Cuando Sixto Marco roza los cuarenta años, toma una decisión tan repentina como definitiva: dedicarse a la pintura. No lo impulsa una moda ni una estrategia, sino una necesidad interior profunda. Una urgencia espiritual lo empuja a plasmar sobre el lienzo la esencia del Misteri d'Elx, ese drama sacro medieval que cada agosto transforma Elche en un escenario cargado de emoción.

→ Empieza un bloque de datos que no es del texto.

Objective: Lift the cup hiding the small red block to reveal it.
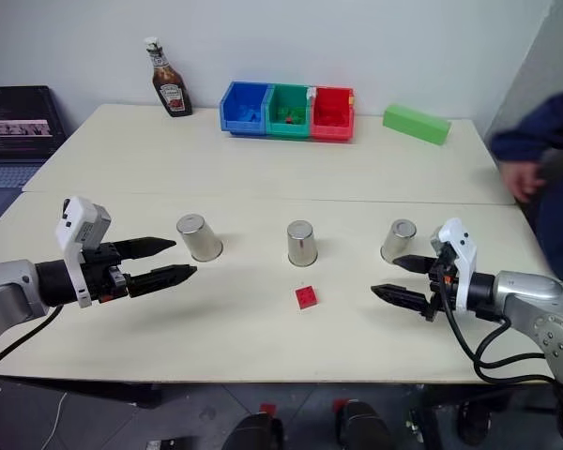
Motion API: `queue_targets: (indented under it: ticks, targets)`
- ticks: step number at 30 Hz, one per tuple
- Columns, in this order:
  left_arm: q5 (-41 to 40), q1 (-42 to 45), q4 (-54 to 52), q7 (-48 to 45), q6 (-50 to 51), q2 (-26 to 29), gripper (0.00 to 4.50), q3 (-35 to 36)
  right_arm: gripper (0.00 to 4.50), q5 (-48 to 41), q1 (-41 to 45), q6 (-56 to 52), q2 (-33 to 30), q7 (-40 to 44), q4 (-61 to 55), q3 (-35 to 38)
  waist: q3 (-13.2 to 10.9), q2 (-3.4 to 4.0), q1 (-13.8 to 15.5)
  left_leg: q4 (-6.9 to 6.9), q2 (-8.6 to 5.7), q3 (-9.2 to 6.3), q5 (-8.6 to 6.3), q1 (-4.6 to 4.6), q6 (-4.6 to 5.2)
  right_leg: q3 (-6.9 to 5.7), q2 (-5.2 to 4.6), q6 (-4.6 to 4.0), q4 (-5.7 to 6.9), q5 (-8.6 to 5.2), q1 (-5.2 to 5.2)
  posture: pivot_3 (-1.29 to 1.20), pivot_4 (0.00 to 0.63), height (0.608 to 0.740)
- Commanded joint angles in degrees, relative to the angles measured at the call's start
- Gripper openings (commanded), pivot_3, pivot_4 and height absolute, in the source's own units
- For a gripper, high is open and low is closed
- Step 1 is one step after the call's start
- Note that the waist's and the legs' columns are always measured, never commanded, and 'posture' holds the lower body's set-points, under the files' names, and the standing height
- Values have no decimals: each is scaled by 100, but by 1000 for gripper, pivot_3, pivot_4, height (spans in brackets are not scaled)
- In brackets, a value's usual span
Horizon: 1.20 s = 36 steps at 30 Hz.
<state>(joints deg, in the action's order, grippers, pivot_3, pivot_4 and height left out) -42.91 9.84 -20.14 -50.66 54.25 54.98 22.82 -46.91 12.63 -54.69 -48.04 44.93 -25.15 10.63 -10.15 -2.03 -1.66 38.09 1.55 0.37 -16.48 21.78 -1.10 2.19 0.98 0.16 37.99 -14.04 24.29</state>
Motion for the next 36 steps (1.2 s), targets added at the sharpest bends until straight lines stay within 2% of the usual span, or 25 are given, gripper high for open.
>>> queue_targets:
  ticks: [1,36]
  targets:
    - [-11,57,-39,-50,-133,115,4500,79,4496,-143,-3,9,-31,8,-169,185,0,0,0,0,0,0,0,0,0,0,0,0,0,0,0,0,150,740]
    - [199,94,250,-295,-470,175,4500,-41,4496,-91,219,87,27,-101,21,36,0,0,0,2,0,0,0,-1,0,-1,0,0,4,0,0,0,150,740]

Durante un cuarto de siglo, Sixto encarna con voz poderosa y estremecedora al apóstol San Juan. Pero no le basta con representar; quiere traducir la emoción vivida en escena a imágenes. Siente que su vínculo con el personaje es tan íntimo, tan visceral, que debe expresarse también en forma plástica. Así nace su compromiso con la pintura: como una misión personal y casi sagrada.
Es la década de los cincuenta. Sixto ha sido alpargatero, amanuense, jugador de fútbol… pero no sabe pintar. Nunca recibió formación académica, ni tuvo una "llamada" previa. Sin embargo, eso no importa. Está convencido de que debe dar testimonio, con colores y formas, de la verdad que ha absorbido del Misteri.
Los primeros óleos son explosivos, sinceros, intensos. Pintor autodidacta, su intuición lo guía como si la llevara escrita en la sangre. Sin saberlo, conecta con los aires renovadores del arte alicantino, especialmente con el estilo expresivo de Vicente Albarranch. Su paleta es libre, vibrante, ajena a las reglas académicas: un estallido de autenticidad.
En 1956, presenta su primera exposición en Alicante. Las obras giran en torno a la iconografía del Misteri y al paisaje popular ilicitano, tratado con mirada nueva y colorida. Aunque local, la muestra es un hito. Sixto recibe el impulso y el reconocimiento para seguir en el camino del arte.
Poco después, viaja a París y a Italia. Enfrentarse a los grandes maestros le provoca un deslumbramiento que necesita digerir con calma. Al regresar a Elche, empieza a madurar su lenguaje pictórico: mezcla gestualidad expresionista, escenas costumbristas, composiciones cercanas al cubismo y retratos llenos de vida y verdad.
Así se cierra su primera etapa como artista. Una fase marcada por la espontaneidad, el impulso y la necesidad urgente de expresarse. Una etapa donde la acción y la verdad interior se imponen por encima de cualquier formalismo. Sixto había quemado las naves: no había vuelta atrás. La pintura ya era su destino.